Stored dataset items
# # #

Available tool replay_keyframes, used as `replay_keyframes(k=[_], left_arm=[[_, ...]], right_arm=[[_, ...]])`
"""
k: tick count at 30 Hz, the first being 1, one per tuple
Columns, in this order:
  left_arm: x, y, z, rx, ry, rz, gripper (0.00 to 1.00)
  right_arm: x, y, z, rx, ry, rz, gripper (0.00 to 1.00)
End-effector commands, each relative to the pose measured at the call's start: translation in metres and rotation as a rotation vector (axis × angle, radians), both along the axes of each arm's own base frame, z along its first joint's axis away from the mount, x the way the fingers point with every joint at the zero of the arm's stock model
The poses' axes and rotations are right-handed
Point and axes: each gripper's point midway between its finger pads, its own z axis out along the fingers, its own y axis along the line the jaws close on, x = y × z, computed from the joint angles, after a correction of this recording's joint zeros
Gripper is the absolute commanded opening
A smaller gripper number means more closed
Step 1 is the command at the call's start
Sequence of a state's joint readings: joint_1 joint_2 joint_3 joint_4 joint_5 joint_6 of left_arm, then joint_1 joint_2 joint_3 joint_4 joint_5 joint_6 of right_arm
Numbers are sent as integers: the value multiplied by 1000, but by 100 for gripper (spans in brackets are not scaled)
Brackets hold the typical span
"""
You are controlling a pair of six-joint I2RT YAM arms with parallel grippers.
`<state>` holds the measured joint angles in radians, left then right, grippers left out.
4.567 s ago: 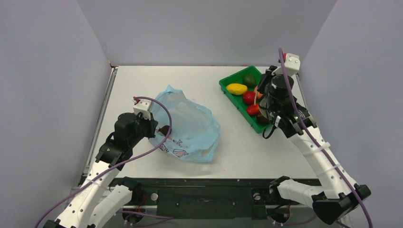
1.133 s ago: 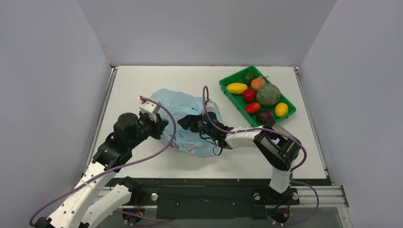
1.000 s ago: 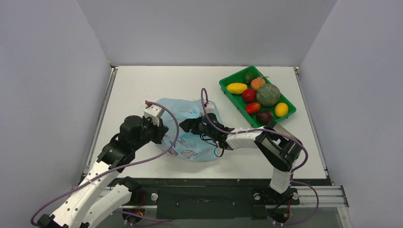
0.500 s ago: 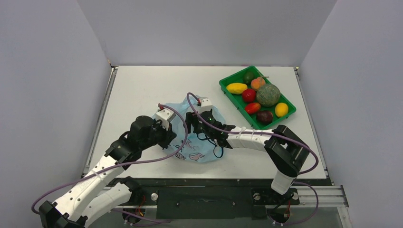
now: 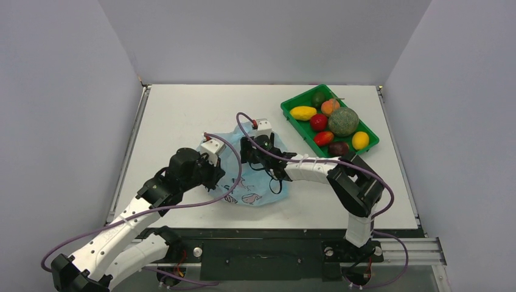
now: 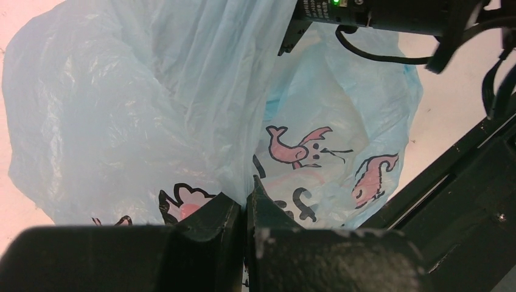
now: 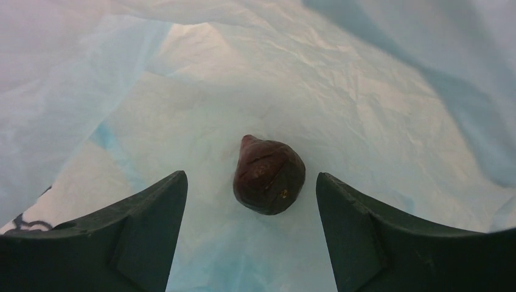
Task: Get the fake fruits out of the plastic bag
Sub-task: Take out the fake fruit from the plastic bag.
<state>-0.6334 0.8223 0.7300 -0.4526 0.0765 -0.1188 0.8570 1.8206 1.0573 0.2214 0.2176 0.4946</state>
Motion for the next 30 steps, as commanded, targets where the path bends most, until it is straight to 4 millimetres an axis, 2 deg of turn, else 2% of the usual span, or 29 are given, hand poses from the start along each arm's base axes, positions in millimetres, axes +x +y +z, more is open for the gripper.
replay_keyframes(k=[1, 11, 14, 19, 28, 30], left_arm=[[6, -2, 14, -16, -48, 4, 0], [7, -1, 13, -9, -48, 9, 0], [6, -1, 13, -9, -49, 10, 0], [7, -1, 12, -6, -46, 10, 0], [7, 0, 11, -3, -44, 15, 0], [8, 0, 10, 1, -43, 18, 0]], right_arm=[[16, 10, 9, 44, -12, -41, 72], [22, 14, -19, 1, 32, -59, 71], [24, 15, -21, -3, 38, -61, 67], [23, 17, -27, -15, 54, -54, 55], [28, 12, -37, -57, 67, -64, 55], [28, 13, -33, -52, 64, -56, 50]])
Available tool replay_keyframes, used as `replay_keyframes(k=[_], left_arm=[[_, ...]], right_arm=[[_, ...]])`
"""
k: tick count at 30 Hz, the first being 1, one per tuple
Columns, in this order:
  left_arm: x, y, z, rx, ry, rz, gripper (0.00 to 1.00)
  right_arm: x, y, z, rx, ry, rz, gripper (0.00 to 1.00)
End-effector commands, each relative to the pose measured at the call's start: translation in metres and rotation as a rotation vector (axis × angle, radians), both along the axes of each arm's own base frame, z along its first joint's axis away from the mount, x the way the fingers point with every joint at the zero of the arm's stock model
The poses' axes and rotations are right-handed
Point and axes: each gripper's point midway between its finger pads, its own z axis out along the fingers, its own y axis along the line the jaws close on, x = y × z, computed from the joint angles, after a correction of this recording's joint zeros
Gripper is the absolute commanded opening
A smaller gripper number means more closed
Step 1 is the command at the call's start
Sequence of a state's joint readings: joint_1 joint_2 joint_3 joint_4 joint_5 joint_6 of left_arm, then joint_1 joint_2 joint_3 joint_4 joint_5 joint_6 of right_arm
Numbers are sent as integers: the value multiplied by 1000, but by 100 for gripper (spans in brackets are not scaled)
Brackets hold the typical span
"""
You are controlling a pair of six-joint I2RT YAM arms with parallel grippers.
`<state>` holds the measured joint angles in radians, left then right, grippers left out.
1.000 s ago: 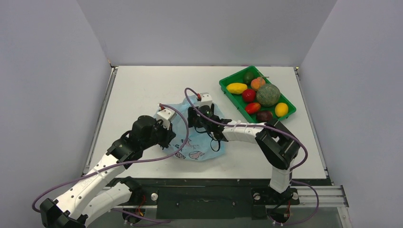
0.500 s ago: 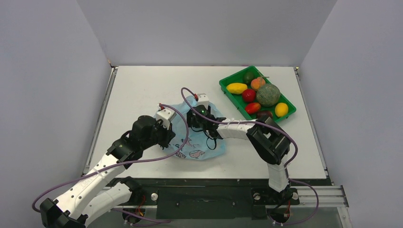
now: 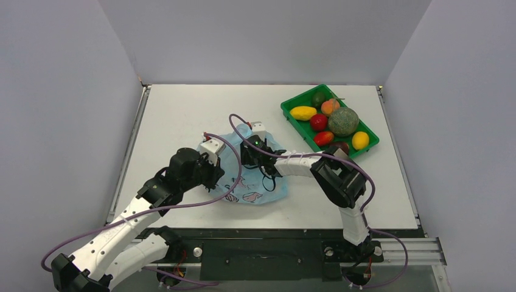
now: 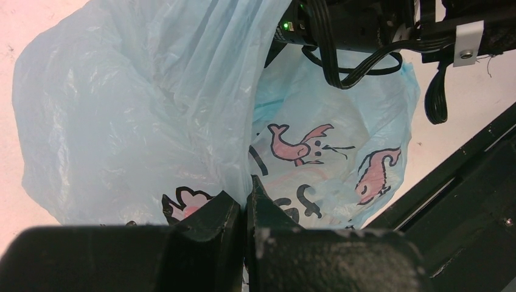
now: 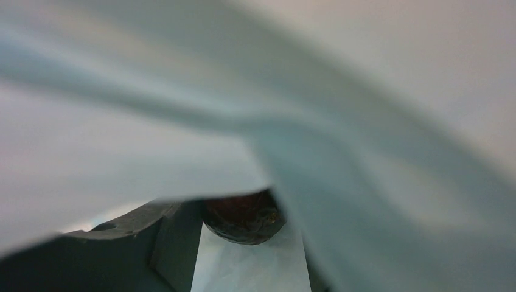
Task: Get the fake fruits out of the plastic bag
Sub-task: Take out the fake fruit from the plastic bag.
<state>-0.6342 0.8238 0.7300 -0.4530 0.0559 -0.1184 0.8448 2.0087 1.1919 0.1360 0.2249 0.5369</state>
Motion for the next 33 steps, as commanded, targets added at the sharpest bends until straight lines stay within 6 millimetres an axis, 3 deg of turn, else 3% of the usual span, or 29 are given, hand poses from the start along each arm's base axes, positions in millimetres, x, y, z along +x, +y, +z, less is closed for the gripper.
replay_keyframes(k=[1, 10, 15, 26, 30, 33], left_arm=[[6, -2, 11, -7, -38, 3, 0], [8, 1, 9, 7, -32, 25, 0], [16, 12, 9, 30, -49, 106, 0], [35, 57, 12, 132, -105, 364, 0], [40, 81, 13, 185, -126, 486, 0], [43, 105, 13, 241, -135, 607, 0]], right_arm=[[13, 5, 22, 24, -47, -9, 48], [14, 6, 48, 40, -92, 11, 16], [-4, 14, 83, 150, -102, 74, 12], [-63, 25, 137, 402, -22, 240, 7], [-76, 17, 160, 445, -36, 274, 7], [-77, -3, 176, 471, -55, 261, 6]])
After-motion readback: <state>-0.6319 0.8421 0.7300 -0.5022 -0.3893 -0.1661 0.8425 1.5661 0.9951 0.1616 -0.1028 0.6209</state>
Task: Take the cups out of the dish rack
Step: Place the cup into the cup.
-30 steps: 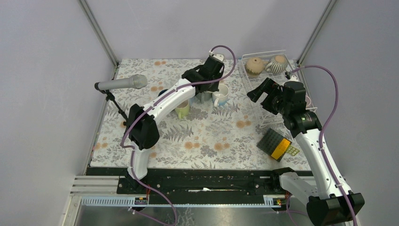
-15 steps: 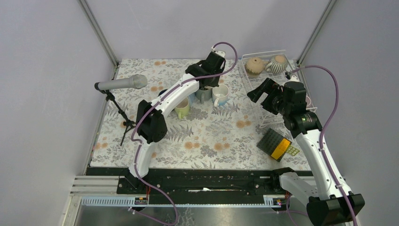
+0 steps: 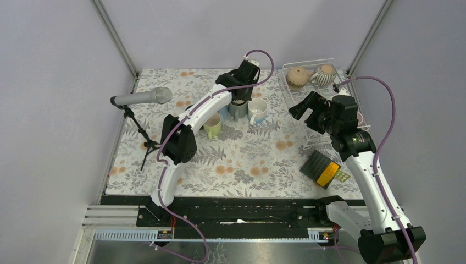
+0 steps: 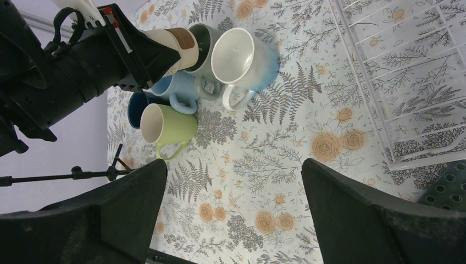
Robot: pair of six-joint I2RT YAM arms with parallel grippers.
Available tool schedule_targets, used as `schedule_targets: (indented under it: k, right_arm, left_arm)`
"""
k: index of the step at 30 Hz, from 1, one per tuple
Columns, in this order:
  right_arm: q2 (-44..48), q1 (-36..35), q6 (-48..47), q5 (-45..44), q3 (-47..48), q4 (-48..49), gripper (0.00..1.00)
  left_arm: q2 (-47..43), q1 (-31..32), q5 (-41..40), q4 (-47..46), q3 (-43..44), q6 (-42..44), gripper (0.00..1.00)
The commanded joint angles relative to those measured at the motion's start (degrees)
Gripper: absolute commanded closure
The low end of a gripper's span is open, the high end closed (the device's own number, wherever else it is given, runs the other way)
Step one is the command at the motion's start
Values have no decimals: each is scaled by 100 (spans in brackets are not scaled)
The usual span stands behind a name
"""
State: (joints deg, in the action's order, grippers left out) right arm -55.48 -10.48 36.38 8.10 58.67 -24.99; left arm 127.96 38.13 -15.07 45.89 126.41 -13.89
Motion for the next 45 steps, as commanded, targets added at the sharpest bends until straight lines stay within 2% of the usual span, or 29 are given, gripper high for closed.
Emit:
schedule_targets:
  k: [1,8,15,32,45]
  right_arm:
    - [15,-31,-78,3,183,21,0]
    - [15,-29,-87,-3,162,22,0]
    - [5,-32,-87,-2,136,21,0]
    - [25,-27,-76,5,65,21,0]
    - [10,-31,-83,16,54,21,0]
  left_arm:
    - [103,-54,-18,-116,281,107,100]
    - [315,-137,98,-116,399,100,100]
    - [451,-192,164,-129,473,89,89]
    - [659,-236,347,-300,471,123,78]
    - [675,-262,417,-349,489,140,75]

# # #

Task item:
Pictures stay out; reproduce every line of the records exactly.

Task result:
Available tool replay_keyframes, used as `replay_keyframes(k=[_], left_arm=[[_, ...]], right_arm=[[_, ...]])`
"""
k: tick count at 30 Hz, the first being 1, one per tuple
Columns, in this order:
  left_arm: x, y, z, rx, ry, rz, gripper (0.00 to 1.00)
  right_arm: x, y, z, rx, ry, rz, gripper (0.00 to 1.00)
End-effector commands, each relative to the pose measured at the call's start: translation in metres and rotation as a rotation vector (axis × angle, radians), both along the axes of each arm's own base frame, z along its first joint's axis away from the mount, x the way the fingers point with every joint at the zero of the arm's stock model
The poses' axes and rotations are right-handed
Point and axes: each gripper's point midway between its finger pads, its own z axis out along the fingers, its own y axis along the line the jaws close on, x = y × z, computed from the joint angles, after a correction of this recording's joint zeros
Gripper is the absolute commanded opening
A smaller gripper number means more closed
Step 1 is the command at the call's start
Sequence of a state's joint readings: joint_1 joint_2 joint_3 joint_4 joint_5 joint_6 of left_arm, then joint_1 joint_2 joint_3 joint_4 joint_5 joint_6 of right_arm
Numbers are sent as integers: the value multiplied by 1000, but by 100 for gripper (spans in brackets are not scaled)
Brackets hold the typical span
"""
You are controlling a pair of six-joint I2RT YAM arms with parallel grippers.
`<state>` holds the measured joint angles in radians, left then right, grippers left out.
4.567 s ago: 
1.133 s ago: 
1.000 s ago: 
0.500 s ago: 
now: 
now: 
now: 
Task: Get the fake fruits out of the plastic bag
Sub-task: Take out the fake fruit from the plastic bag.
<state>-0.6334 0.8223 0.7300 -0.4526 0.0765 -0.1188 0.8570 1.8206 1.0573 0.2214 0.2176 0.4946</state>
Motion for the next 30 steps, as commanded, targets where the path bends most, until it is straight to 4 millimetres an axis, 2 deg of turn, else 2% of the usual span, or 29 are given, hand poses from the start along each arm's base axes, positions in millimetres, axes +x +y +z, more is open for the gripper.
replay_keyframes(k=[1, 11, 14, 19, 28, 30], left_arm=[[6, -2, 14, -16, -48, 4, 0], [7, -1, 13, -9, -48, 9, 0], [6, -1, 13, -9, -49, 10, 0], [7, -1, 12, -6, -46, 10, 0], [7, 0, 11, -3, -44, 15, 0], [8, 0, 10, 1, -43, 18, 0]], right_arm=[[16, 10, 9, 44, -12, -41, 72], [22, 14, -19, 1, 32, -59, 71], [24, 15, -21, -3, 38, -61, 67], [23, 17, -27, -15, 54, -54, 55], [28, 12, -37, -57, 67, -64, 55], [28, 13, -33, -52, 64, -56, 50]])
Available tool replay_keyframes, used as `replay_keyframes(k=[_], left_arm=[[_, ...]], right_arm=[[_, ...]])`
"""
k: tick count at 30 Hz, the first being 1, one per tuple
Columns, in this order:
  left_arm: x, y, z, rx, ry, rz, gripper (0.00 to 1.00)
  right_arm: x, y, z, rx, ry, rz, gripper (0.00 to 1.00)
End-effector commands, each relative to the pose measured at the call's start: translation in metres and rotation as a rotation vector (axis × angle, radians), both along the axes of each arm's own base frame, z along its first joint's axis away from the mount, x the way the fingers point with every joint at the zero of the arm's stock model
The poses' axes and rotations are right-handed
Point and axes: each gripper's point midway between its finger pads, its own z axis out along the fingers, its own y axis along the line the jaws close on, x = y × z, computed from the joint angles, after a correction of this recording's joint zeros
Gripper is the absolute commanded opening
A smaller gripper number means more closed
Step 1 is the command at the call's start
Sequence of a state's joint readings: joint_1 joint_2 joint_3 joint_4 joint_5 joint_6 of left_arm, then joint_1 joint_2 joint_3 joint_4 joint_5 joint_6 of right_arm
Numbers are sent as integers: the value multiplied by 1000, but by 100 for gripper (spans in brackets are not scaled)
Brackets hold the typical span
"""
You are controlling a pair of six-joint I2RT YAM arms with parallel grippers.
`<state>` holds the measured joint angles in radians, left then right, grippers left out.
1.000 s ago: 
0.500 s ago: 
now: 
now: 
now: 
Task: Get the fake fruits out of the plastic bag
Sub-task: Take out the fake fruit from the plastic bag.
<state>-0.6342 0.8238 0.7300 -0.4530 0.0559 -0.1184 0.8448 2.0087 1.1919 0.1360 0.2249 0.5369</state>
Motion for the next 33 steps, as commanded, targets added at the sharpest bends until straight lines stay within 6 millimetres an axis, 3 deg of turn, else 3% of the usual span, or 29 are given, hand poses from the start along each arm's base axes, positions in millimetres, x, y, z along +x, +y, +z, less is closed for the gripper.
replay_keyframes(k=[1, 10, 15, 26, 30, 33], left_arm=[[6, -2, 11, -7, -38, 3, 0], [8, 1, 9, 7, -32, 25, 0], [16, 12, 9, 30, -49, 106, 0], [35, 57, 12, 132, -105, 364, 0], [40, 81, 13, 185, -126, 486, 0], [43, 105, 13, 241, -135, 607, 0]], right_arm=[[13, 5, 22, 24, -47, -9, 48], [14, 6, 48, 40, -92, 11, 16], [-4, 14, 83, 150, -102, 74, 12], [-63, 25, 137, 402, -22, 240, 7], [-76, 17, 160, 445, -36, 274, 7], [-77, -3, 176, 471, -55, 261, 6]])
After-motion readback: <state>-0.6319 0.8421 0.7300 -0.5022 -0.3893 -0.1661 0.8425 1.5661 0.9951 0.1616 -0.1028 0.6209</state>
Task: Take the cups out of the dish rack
Step: Place the cup into the cup.
-30 steps: 
-15 steps: 
+0 steps: 
+0 steps: 
Robot: pair of six-joint I2RT YAM arms with parallel grippers.
Available tool schedule_targets, used as `schedule_targets: (indented under it: k, right_arm, left_arm)`
"""
k: index of the step at 30 Hz, from 1, one per tuple
Columns, in this order:
  right_arm: q2 (-44..48), q1 (-36..35), q6 (-48..47), q5 (-45..44), q3 (-47..48), q4 (-48..49), gripper (0.00..1.00)
  left_arm: q2 (-47..43), q1 (-31..32), q5 (-41..40), q4 (-47..46), q3 (-43..44), q6 (-42..44), gripper (0.00..1.00)
The commanded joint angles relative to those measured at the motion's start (degrees)
Gripper: absolute commanded closure
The low end of a gripper's span is open, the high end closed (the device's own number, wherever else it is given, runs the other way)
Step one is the command at the motion's start
Values have no decimals: each is scaled by 100 (spans in brackets are not scaled)
The usual span stands behind a name
"""
State: (joints deg, in the action's order, grippers left out) right arm -55.48 -10.48 36.38 8.10 58.67 -24.99; left arm 127.96 38.13 -15.07 45.89 126.41 -13.89
Motion for the next 45 steps, as commanded, targets added at the sharpest bends until straight lines stay within 2% of the usual span, or 29 are given, gripper high for closed.
Emit:
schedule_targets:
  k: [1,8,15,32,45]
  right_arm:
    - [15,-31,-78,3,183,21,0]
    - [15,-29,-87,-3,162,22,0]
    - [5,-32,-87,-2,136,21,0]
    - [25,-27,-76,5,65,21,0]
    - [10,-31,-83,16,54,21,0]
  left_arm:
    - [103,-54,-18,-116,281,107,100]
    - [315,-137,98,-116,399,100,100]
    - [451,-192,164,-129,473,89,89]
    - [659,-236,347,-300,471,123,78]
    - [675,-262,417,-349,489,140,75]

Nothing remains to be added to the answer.